START STORED DATA

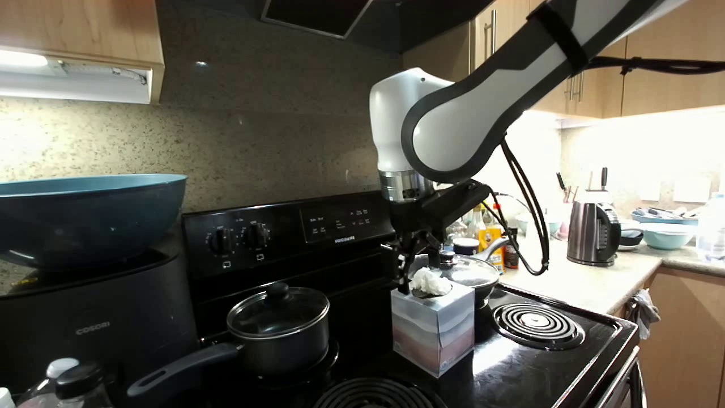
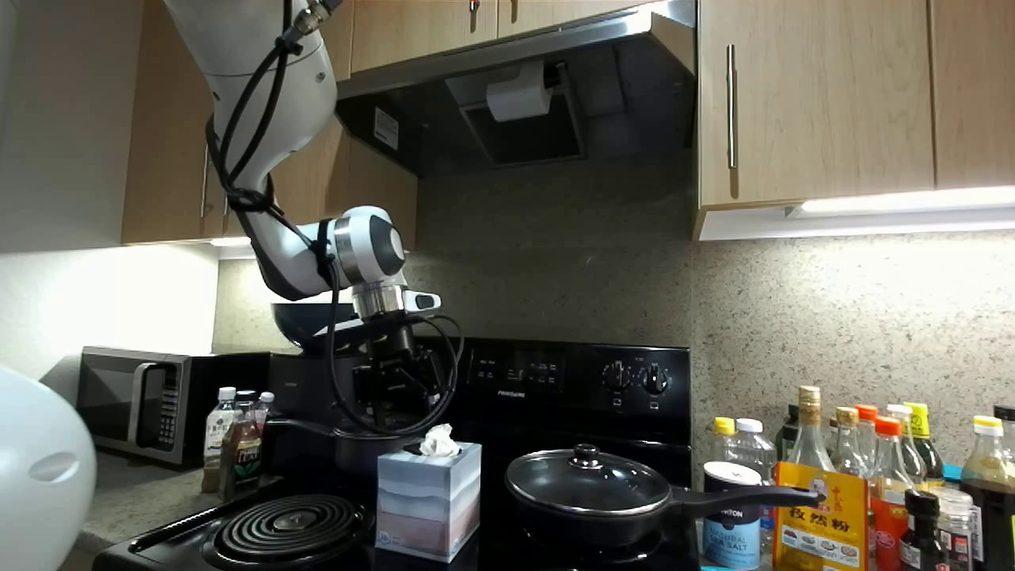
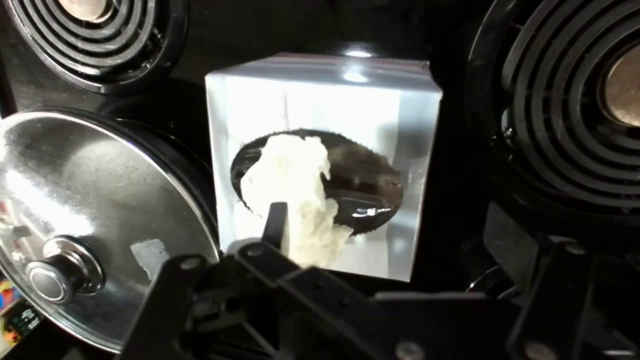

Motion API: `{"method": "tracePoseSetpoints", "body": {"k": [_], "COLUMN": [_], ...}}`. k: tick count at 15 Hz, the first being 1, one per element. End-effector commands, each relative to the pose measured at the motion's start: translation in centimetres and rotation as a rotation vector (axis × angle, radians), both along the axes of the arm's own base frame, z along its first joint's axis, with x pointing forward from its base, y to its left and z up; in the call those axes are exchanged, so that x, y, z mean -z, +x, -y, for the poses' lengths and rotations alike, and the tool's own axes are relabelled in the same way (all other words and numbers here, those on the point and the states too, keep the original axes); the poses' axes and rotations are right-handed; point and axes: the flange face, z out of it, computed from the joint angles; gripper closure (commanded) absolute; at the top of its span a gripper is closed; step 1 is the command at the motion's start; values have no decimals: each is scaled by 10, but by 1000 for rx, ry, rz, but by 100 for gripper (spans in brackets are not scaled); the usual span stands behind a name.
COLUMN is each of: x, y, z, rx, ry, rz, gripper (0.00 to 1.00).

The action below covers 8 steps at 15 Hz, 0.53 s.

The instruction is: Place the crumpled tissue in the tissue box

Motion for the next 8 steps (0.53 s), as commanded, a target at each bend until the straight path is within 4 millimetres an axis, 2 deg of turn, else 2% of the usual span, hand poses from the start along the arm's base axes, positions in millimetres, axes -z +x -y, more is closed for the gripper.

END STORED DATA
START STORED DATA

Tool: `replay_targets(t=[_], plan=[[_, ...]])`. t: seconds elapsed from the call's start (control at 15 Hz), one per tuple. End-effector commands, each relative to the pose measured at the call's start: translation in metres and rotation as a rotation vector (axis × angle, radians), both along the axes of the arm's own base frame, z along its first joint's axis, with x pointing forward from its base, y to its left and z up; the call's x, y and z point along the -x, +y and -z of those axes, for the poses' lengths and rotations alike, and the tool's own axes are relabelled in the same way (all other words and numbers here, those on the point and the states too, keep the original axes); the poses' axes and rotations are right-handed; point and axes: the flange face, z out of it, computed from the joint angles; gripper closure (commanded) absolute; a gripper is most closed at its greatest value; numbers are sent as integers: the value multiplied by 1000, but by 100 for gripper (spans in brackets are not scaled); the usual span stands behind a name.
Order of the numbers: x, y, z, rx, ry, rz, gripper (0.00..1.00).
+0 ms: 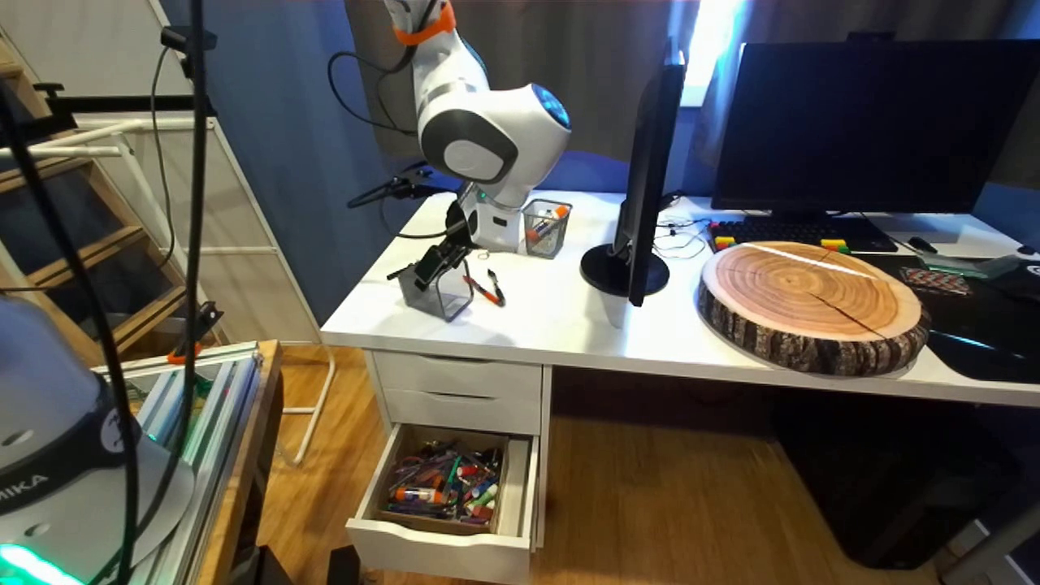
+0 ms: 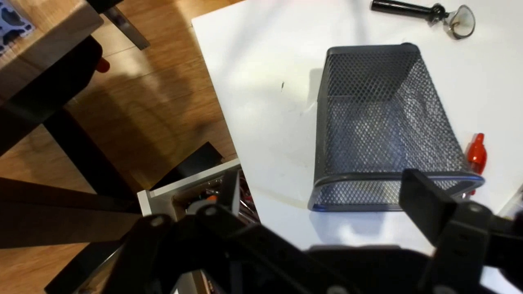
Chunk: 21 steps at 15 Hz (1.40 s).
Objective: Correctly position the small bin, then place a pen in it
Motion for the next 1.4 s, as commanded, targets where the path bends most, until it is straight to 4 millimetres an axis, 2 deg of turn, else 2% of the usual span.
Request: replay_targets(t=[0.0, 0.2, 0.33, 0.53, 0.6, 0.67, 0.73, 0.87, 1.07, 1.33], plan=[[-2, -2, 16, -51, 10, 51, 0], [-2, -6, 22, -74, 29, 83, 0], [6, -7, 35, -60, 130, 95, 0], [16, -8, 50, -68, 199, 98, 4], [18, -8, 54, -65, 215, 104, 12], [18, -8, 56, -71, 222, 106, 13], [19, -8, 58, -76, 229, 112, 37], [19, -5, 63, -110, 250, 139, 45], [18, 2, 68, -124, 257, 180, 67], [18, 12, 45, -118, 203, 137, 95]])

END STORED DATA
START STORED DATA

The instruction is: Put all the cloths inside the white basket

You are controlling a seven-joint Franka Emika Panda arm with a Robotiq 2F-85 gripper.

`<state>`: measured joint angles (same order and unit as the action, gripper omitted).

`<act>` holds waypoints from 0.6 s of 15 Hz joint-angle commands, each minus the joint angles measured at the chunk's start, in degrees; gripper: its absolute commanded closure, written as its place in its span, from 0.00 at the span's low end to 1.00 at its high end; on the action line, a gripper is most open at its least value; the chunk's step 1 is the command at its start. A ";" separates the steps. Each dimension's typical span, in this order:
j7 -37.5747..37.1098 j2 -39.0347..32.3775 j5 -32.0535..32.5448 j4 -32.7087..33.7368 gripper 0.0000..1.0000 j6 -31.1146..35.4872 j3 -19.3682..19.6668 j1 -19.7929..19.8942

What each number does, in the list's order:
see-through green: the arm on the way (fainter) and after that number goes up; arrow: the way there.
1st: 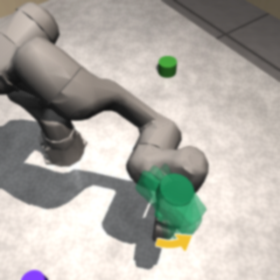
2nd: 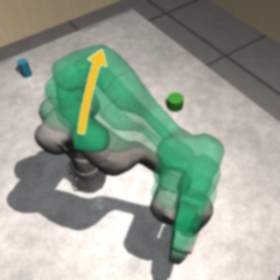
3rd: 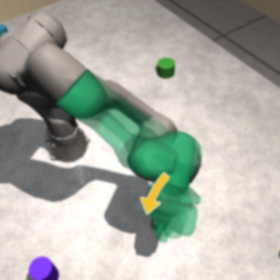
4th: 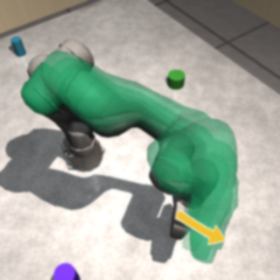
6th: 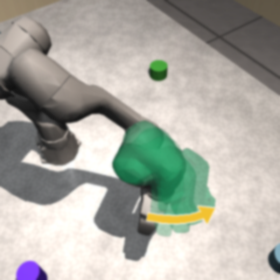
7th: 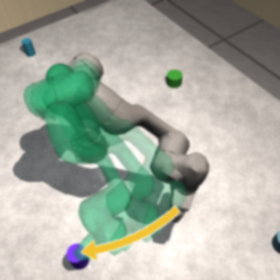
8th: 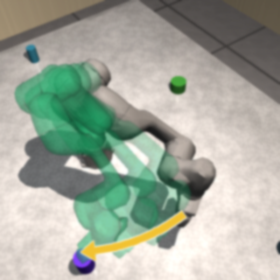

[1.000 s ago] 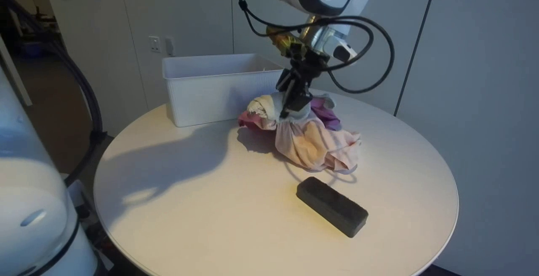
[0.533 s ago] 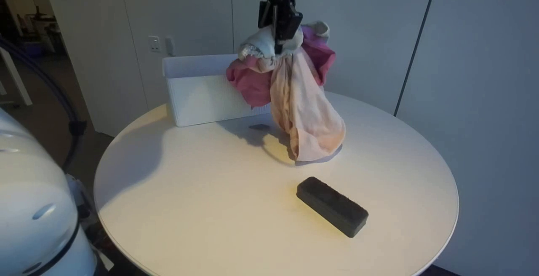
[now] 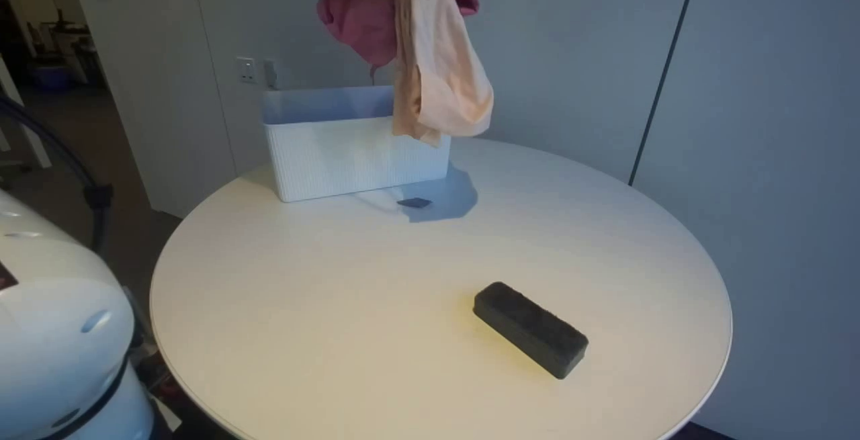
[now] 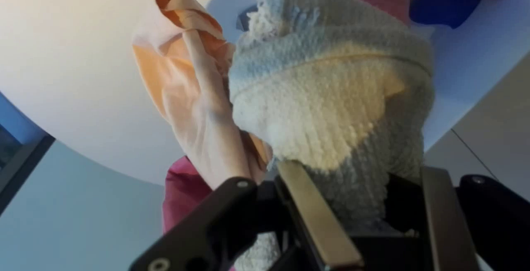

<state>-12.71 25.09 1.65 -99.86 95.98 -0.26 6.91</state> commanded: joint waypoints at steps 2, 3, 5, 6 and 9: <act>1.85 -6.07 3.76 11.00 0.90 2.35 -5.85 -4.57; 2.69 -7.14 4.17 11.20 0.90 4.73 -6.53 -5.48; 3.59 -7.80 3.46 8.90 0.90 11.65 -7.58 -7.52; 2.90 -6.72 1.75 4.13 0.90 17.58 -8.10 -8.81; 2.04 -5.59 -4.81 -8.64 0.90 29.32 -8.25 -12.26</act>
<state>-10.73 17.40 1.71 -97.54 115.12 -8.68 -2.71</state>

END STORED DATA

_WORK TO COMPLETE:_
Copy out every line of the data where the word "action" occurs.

_WRITTEN REPLY:_
The action below covers 8 steps at 15 Hz, 0.53 s.
`<state>`: measured joint angles (same order and unit as the action, gripper omitted).
`<act>` holds waypoints from 0.6 s of 15 Hz joint-angle commands, each minus the joint angles measured at the chunk's start, in degrees; gripper: its absolute commanded closure, written as its place in its span, from 0.00 at the span's low end to 1.00 at its high end; on the action line, a gripper is most open at its least value; the chunk's step 1 is the command at its start. A ";" separates the steps. Each dimension's typical span, in this order:

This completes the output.